How Didomi can help you comply with the Chile Data Protection Act
If your business collects and handles personal data of Chilean residents, there are a few key compliance matters you need to consider:
- If you collect sensitive data such as individuals’ health data, their gender, sexual orientation, and other information, you must obtain consent from individuals unless an exemption applies.
- You must have a readily available privacy notice that you can provide to individuals and the data protection agency upon request. A privacy notice that explains how you collect and handle people’s personal data can help you comply with this obligation.
Considering that consent is the general legal basis to collect and process personal data under the Chilean Data Protection Act, you will likely need a consent management solution that can streamline your compliance efforts.
Our Consent Management Platform (CMP) allows global organizations to collect consent and keep a record of it all, as part of a comprehensive set of privacy-preserving solutions including privacy request management, first-party data management, compliance monitoring, and server-side tagging. Get in touch with our team to discuss your privacy challenges and find out how our solutions can help you comply with the new Chilean Data Protection Act:
{{talk-to-an-expert}}
Frequently Asked Questions (FAQ
When will the new Chilean Data Protection Law take effect?
While the new Chilean Data Protection Act has already been enacted, its provisions will fully take effect on December 1st, 2026.
Does the new Chilean Data Protection Act apply to cookies, trackers, and similar technologies?
The new Chilean Data Protection Act does not explicitly address cookies, trackers, SDKs, or similar online technologies such as social media plugins.
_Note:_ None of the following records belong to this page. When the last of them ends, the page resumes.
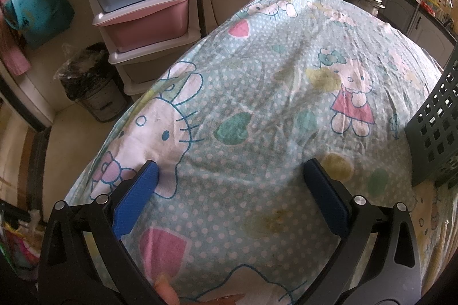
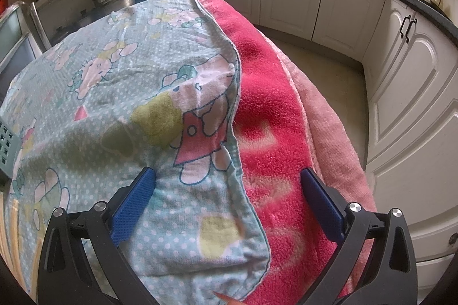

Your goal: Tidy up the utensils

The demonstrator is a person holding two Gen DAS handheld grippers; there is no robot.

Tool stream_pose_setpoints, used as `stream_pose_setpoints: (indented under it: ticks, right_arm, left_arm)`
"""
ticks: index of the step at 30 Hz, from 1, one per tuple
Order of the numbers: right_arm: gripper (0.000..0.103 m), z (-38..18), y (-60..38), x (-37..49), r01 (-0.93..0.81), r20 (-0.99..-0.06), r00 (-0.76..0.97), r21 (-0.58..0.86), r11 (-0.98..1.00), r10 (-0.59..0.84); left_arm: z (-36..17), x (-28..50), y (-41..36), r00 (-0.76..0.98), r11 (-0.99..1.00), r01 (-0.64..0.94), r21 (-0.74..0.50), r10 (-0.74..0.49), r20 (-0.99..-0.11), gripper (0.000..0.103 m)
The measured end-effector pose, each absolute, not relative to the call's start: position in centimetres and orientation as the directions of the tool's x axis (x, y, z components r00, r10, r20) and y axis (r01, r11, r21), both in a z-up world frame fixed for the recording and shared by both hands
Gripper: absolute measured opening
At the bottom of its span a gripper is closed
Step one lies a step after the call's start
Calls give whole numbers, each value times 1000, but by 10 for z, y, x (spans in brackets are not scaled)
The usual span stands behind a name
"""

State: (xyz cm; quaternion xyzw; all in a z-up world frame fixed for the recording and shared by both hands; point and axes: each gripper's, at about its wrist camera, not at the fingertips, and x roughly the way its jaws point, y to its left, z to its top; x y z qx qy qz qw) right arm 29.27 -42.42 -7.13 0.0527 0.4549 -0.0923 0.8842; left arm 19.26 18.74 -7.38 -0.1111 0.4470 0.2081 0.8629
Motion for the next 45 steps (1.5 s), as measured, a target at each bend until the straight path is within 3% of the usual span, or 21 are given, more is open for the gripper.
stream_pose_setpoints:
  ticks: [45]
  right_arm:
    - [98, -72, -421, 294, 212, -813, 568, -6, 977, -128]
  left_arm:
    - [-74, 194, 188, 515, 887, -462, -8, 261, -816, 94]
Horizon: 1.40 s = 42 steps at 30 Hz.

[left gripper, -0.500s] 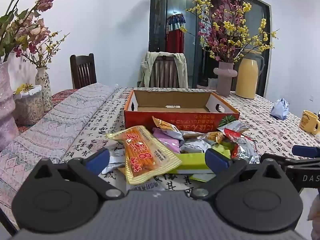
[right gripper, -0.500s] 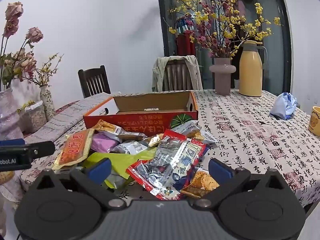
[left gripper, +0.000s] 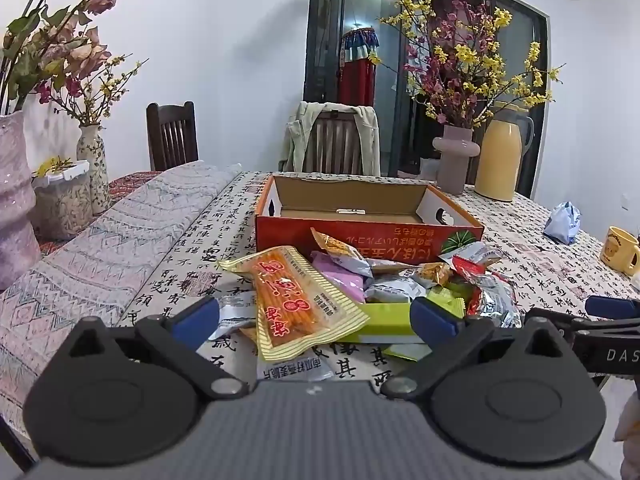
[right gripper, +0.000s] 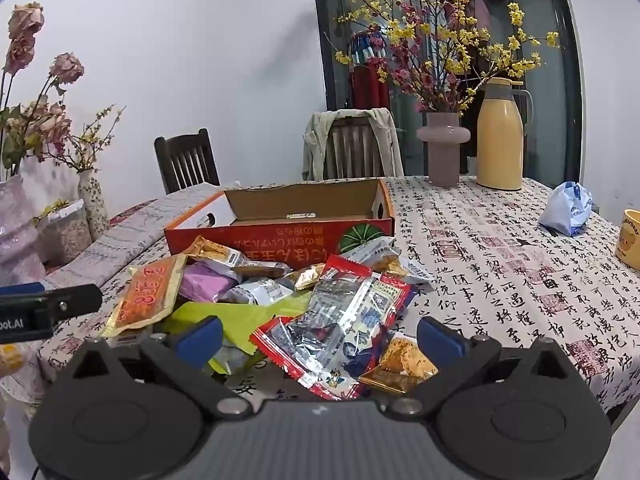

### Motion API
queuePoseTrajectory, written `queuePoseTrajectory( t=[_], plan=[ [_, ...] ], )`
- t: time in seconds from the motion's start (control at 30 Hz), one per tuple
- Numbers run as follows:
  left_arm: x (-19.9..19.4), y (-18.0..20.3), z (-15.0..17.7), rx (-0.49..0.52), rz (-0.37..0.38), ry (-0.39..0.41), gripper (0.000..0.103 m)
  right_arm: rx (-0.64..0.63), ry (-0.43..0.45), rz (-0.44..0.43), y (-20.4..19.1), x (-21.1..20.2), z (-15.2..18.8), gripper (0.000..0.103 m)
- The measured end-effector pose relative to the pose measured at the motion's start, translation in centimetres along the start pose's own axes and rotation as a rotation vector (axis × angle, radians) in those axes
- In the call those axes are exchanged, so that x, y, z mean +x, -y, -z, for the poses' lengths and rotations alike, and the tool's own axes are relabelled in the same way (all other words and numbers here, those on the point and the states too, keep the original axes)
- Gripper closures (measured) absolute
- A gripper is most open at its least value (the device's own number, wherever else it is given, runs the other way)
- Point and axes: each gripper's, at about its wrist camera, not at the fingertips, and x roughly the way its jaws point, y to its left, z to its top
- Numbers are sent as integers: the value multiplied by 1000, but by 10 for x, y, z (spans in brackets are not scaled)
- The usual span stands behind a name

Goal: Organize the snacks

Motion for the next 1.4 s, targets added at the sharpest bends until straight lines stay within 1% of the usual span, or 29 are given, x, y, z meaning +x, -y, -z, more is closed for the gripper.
queuePoseTrajectory(
  t=[1.4],
  plan=[
    [2, -5, 2, -14, 0, -4, 0, 5, -11, -5, -1, 3, 2, 0]
  ],
)
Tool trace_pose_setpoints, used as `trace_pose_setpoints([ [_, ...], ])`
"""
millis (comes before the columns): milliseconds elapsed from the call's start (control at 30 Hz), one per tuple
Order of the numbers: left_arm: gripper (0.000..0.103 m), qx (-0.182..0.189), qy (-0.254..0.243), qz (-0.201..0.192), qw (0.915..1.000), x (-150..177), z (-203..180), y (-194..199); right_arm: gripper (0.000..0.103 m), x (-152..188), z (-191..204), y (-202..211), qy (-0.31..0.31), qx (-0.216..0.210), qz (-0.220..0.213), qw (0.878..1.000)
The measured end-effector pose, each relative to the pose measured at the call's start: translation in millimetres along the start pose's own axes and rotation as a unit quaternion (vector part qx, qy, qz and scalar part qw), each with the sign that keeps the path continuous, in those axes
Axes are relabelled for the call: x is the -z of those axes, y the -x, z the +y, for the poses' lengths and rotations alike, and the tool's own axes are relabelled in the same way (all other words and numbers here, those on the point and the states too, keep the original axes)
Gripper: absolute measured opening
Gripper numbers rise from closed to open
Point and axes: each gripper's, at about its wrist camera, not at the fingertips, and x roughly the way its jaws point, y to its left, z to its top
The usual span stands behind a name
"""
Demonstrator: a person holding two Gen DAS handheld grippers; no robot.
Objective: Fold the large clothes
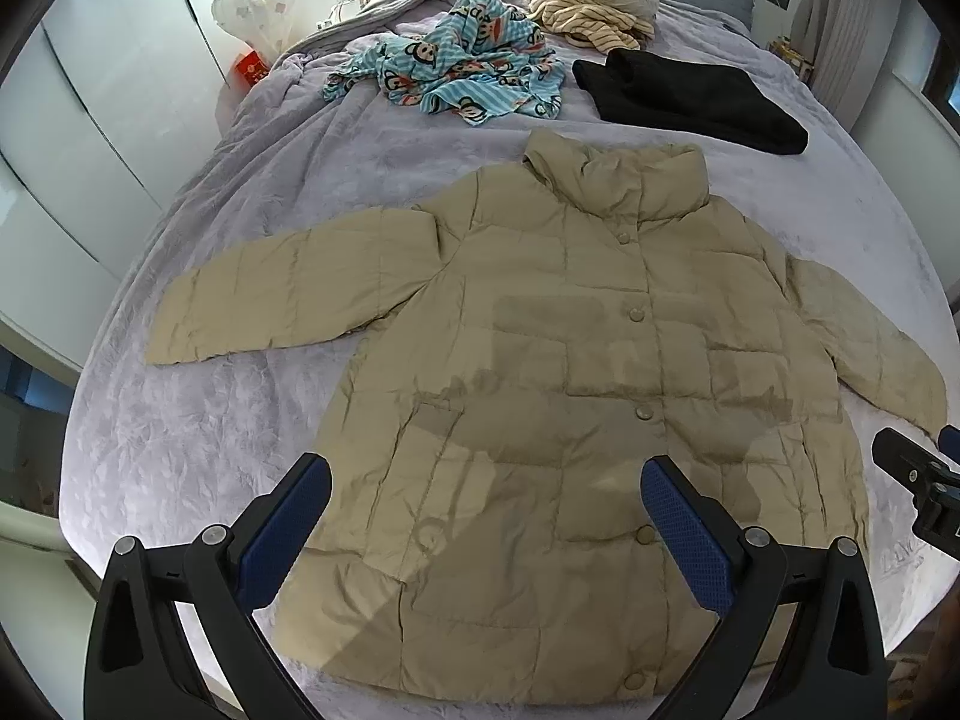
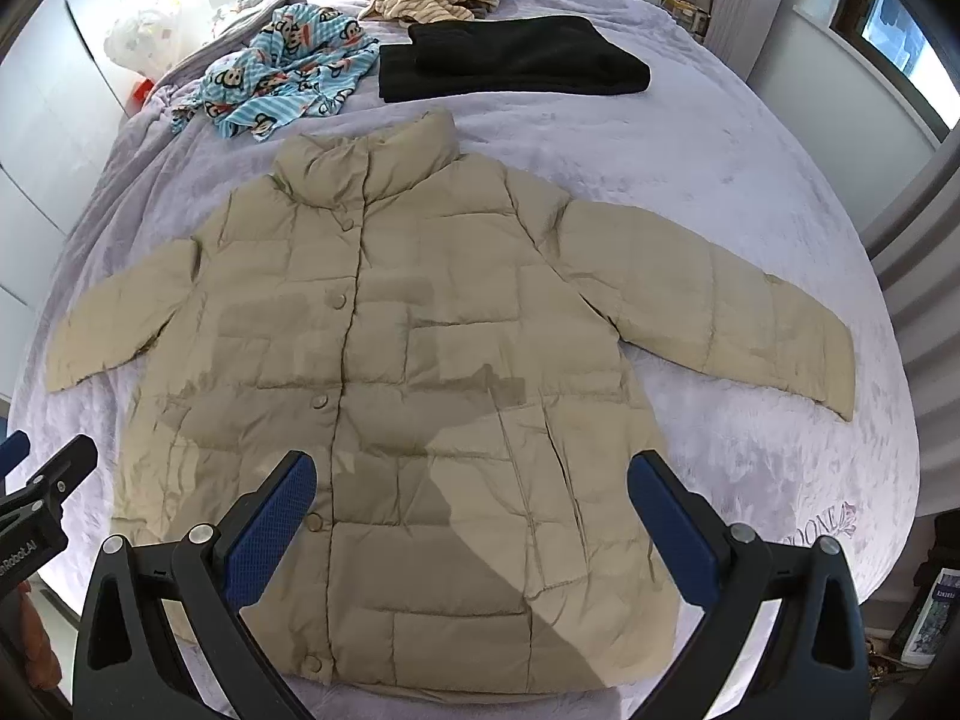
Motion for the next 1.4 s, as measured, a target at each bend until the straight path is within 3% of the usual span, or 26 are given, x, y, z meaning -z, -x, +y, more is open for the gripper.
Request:
trace_pose_setpoints([
  [1400, 0.103, -0.01, -0.011, 0.008, 0.9999, -0.8, -5.4, -5.8, 0.103, -3.8, -3.1, -4.9, -0.002, 0.003, 0.006, 1.0],
])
However, given the new Chile privacy law’s broad definition of personal data, information collected through cookies and similar technologies is likely to fall within its scope. For example, if you use cookies, social media plugins, or other tools to collect data such as IP addresses, device information, or user behavior, your processing activities may be subject to the new Act.
Do I need consent to collect and process sensitive data under the new Chilean Data Protection Act?
As a general rule, you must obtain the data subject’s consent before collecting or processing their sensitive personal data. This includes data revealing ethnic or racial origin, political opinions, trade union membership, socioeconomic status, ideological or philosophical beliefs, religious convictions, health data, human biological profiles, biometric data, and information related to sexual life, sexual orientation, or gender identity.
What are the requirements for valid consent?
Under the new Personal Data Protection Law (Law no 21.719), consent must be free, informed, and specific as to its purpose.
Additionally, consent must be given before the relevant data processing activity and must be an unambiguous affirmative act. In other words, pre-ticked boxes, scrolling through a website, or downloading a mobile app will not constitute valid consent under the Act.
Finally, data subjects must be able to withdraw their consent at any time.